At the start of July, Australia Pacific LNG agreed to supply 9.67bn ft3 of natural gas to explosives manufacturer Orica over four years and 5.68bn ft3 more to packaging manufacturer Orora over three years, from 2021 and 2023 respectively. Such deals could help to deter government intervention and maximise LNG production.
In a statement, the Queensland Resources Council said: “Queensland’s neighbours must take a leaf out of our book, instead of relying on our state to meet the gap caused by their failure to develop their own gas industries. Gas exploration has stalled in New South Wales and Victoria, despite the fact that all jurisdictions have their own reserves in the ground.”
OZ LNG producers up supply to domestic market
Australia Pacific LNG (APLNG) will supply an additional 61 petajoules (1.63bn m3) of natural gas to the Australian domestic market after reaching a new gas sales agreement with Origin Energy for 2020 and 2021, it said September 26.
APLNG CEO Warwick King said this additional gas forms part of the company’s ongoing commitment to make more gas available domestically. “We are very pleased to be able to supply this significant additional volume of gas to the Australian market. We are actively working on more domestic gas sales and encourage manufacturers and other buyers with gas needs to contact us,” he said.
APLNG – a joint venture comprising Origin, ConocoPhillips and Sinopec – is Australia’s largest producer of coalbed methane (CBM) and supplies gas to Queensland’s domestic gas market, while also processing CBM into LNG for exports.
“By reaching an agreement with a retailer, more natural gas produced by Australia Pacific LNG is able to reach end-users outside Queensland,” King said.
This new contract increases APLNG’s total domestic contracted supply commitment to over 340 petajoules for 2020 and 2021, representing more than 30% of total east coast domestic demand for each year, it said.
“In 2018, APLNG supplied on average over 600 terajoules/day into the domestic market – more than the entire average daily gas demand of Queensland. This new contract will work to ensure substantial and industry-leading levels of supply through 2021,” he said.
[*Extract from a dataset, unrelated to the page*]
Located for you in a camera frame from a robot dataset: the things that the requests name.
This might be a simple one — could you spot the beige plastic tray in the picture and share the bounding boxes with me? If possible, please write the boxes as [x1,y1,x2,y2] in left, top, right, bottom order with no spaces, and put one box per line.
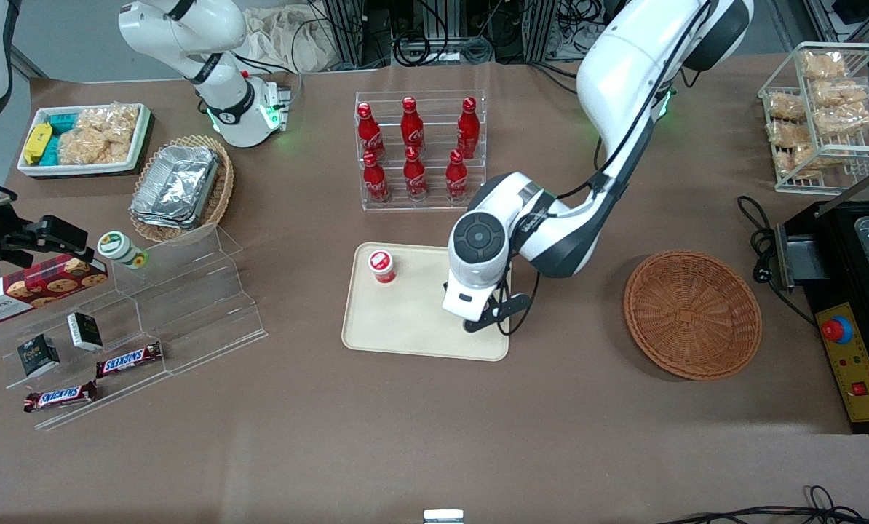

Origin in a separate statement said pricing would be primarily oil-linked and supply shaped to meet seasonal domestic demand. The company’s executive general manager for energy supply and operations, Greg Jarvis said: “This is a substantial amount of gas which will be available to customers during the high demand winter months.”
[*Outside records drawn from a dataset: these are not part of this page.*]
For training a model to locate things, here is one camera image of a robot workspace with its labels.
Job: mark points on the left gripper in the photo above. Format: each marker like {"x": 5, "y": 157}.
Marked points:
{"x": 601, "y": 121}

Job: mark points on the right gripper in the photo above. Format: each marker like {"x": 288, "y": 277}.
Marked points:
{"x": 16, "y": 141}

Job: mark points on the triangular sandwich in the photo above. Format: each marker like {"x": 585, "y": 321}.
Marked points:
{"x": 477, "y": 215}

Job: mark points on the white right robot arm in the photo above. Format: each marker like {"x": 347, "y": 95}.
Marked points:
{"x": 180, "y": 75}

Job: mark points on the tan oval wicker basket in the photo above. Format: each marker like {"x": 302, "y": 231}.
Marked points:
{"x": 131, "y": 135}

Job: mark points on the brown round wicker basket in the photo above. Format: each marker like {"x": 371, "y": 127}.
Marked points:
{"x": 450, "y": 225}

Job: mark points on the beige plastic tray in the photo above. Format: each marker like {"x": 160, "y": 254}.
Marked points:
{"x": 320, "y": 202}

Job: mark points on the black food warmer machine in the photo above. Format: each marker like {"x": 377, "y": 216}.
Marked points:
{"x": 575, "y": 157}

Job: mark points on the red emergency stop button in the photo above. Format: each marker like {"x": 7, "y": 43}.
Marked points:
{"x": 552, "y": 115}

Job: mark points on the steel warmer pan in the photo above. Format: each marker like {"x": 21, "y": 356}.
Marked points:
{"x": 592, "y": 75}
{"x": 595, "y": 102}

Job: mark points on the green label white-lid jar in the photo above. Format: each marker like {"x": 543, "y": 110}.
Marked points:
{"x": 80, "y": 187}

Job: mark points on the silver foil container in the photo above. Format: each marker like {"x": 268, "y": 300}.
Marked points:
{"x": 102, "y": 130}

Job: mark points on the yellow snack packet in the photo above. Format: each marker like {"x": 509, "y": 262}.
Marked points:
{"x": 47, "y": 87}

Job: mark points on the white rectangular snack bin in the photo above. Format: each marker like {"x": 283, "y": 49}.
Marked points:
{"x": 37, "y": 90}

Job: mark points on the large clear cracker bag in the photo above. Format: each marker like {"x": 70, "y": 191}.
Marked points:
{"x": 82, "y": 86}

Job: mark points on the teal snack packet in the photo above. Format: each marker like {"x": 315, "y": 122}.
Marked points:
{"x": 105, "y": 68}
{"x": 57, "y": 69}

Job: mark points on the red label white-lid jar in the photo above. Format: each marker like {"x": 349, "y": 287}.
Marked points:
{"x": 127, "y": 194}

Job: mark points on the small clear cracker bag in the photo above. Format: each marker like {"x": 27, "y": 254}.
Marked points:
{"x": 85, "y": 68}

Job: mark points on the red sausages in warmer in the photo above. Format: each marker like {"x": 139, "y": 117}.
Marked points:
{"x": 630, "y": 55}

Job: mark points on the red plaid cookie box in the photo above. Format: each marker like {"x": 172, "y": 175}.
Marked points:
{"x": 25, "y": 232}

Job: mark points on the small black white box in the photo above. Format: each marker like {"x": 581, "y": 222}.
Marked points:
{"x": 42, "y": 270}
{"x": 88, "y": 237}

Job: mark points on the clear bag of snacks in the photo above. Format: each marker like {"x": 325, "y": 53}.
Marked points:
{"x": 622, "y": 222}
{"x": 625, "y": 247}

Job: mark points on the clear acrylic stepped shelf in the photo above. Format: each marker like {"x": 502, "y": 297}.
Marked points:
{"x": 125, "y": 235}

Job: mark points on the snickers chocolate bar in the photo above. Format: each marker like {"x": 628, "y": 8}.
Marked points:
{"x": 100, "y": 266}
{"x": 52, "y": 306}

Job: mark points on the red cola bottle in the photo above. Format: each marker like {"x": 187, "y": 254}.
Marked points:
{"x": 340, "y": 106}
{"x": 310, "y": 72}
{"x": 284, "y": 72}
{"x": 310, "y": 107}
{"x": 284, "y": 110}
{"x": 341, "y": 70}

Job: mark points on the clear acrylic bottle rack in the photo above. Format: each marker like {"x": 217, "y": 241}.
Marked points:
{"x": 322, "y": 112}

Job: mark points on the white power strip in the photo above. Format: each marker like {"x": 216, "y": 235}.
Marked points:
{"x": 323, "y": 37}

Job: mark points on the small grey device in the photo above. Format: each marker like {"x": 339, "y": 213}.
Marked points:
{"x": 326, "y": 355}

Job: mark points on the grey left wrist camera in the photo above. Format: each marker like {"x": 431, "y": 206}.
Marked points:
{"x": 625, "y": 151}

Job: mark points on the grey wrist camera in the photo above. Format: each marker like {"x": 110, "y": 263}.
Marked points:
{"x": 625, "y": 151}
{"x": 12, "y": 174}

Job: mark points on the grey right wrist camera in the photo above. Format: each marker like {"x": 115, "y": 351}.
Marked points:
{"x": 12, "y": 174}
The Queensland Resources Council (QRC) issued a statement welcoming the deal. “I applaud APLNG for helping to put downward pressure on energy prices by increasing supply into the domestic market through this new agreement with Origin Energy. It’s another sign of the Queensland gas industry leading the nation with a proactive approach to developing its gas reserves” QRC CEO Ian said.
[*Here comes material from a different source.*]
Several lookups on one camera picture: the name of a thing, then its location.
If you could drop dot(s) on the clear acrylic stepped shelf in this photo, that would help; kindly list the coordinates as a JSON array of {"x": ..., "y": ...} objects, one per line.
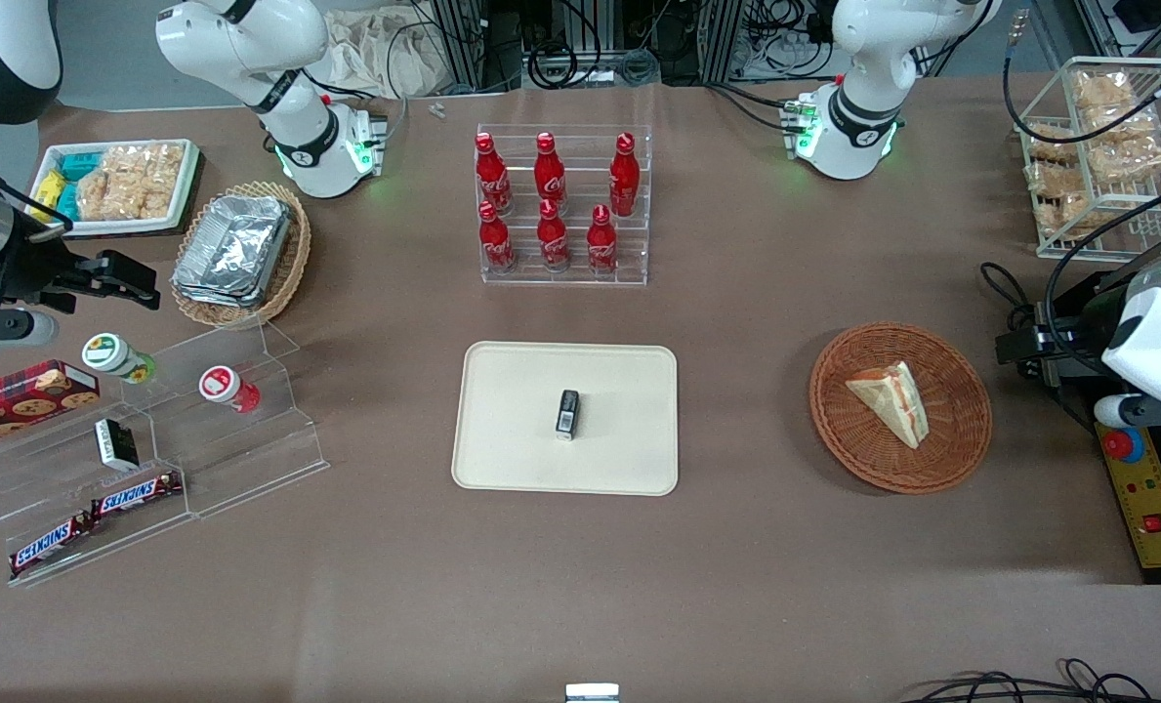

Meanwhile, Australian energy retailer AGL Energy has entered into an agreement with Esso Australia Resources, an affiliate of ExxonMobil, for the purchase of a total of 50 petajoules (1.34bn m3) of gas over two years, it said September 25.
The agreement will commence on January 1, 2021 and conclude on December 31, 2022, AGL said without commenting on the price of the gas. “AGL remains committed to securing cost-competitive gas supply for its customers from the domestic market, where it is available, and new gas supply from international markets through its proposed AGL gas import jetty,” the company said.
The agreement comes just months after AGL announced it has pushed back the start date of its Crib Point LNG import terminal near Melbourne. In June this year, AGL said it expects first gas to be delivered from the proposed facility at Crib Point in Victoria in the second half of fiscal 2022. AGL had previously indicated first gas could potentially be delivered during fiscal 2021.